PaulaL I think you've been incredibly brave putting this thread on, and I just cannot think of anything to suggest, except it does take 2 and he may have to modify his fantasy somewhat if he wants you to take part.
My dh has a friend who likes to dress up in school uniform, the only problem is its girls clothing. This guy's wife has been incredibly understanding about it all and they are very happy. I'm not sure I could cope without hysteria. My dh wont tell me which one of his mates it is, so I keep looking at their wives and wondering.
Perhaps it's the jilly cooper thing and the riding gear would work. You can but try.

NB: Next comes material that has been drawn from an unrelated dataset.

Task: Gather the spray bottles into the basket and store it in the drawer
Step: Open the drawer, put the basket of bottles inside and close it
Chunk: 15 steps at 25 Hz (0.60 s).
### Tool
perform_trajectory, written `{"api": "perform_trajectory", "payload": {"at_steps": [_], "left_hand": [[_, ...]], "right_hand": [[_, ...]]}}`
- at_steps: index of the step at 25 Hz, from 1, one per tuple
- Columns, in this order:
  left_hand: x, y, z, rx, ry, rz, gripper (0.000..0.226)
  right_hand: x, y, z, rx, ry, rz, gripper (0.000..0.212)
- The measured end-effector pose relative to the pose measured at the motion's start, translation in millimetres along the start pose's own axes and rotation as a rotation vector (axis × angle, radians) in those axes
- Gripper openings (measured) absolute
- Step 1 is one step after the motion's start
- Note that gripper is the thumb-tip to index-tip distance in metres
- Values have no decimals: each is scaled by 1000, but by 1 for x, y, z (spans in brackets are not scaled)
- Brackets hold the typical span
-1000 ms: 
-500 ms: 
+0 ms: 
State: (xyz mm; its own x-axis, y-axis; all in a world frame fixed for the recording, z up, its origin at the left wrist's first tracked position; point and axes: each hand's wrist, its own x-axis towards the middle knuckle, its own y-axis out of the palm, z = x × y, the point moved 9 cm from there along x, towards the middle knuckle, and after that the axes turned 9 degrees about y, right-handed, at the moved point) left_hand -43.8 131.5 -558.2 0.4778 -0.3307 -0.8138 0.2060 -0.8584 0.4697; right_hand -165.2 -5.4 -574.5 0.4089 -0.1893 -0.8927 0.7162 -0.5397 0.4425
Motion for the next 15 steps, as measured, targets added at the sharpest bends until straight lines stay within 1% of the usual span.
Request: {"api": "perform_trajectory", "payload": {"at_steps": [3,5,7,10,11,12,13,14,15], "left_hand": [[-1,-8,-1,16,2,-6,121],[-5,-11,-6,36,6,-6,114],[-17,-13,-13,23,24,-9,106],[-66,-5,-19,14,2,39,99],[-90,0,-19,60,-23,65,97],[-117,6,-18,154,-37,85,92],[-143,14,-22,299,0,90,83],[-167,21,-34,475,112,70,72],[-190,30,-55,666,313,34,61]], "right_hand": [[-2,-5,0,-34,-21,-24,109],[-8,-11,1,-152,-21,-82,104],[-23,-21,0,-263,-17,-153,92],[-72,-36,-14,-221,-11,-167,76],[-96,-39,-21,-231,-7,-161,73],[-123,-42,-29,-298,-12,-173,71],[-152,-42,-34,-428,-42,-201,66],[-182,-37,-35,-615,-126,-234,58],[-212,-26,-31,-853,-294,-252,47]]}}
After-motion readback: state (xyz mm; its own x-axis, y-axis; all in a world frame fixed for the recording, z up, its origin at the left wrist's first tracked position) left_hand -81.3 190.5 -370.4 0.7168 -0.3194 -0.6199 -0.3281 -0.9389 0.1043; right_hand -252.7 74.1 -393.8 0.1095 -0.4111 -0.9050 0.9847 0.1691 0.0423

Thanks again to you all for being so understanding. Have thought long and hard about this and think that I am going to give it a go, you can't knock things unless you try them. As my husband works on door security at an exotic dancing club, I think he thinks all women are as uninhibited as the girls who works there, so I think he finds it difficult to understand why I don't want to try something new. Also I suppose I'm worried that if I don't go along with it, one of the girls at the club will. Don't think finding costumes to wear will be difficult as there are lots of phone numbers in the back of his contact magazines for companies which specialise in this sort of thing. Thanks for listening.
Good luck Paula,I hope you don't think we were all too flippant You're a braver woman than I!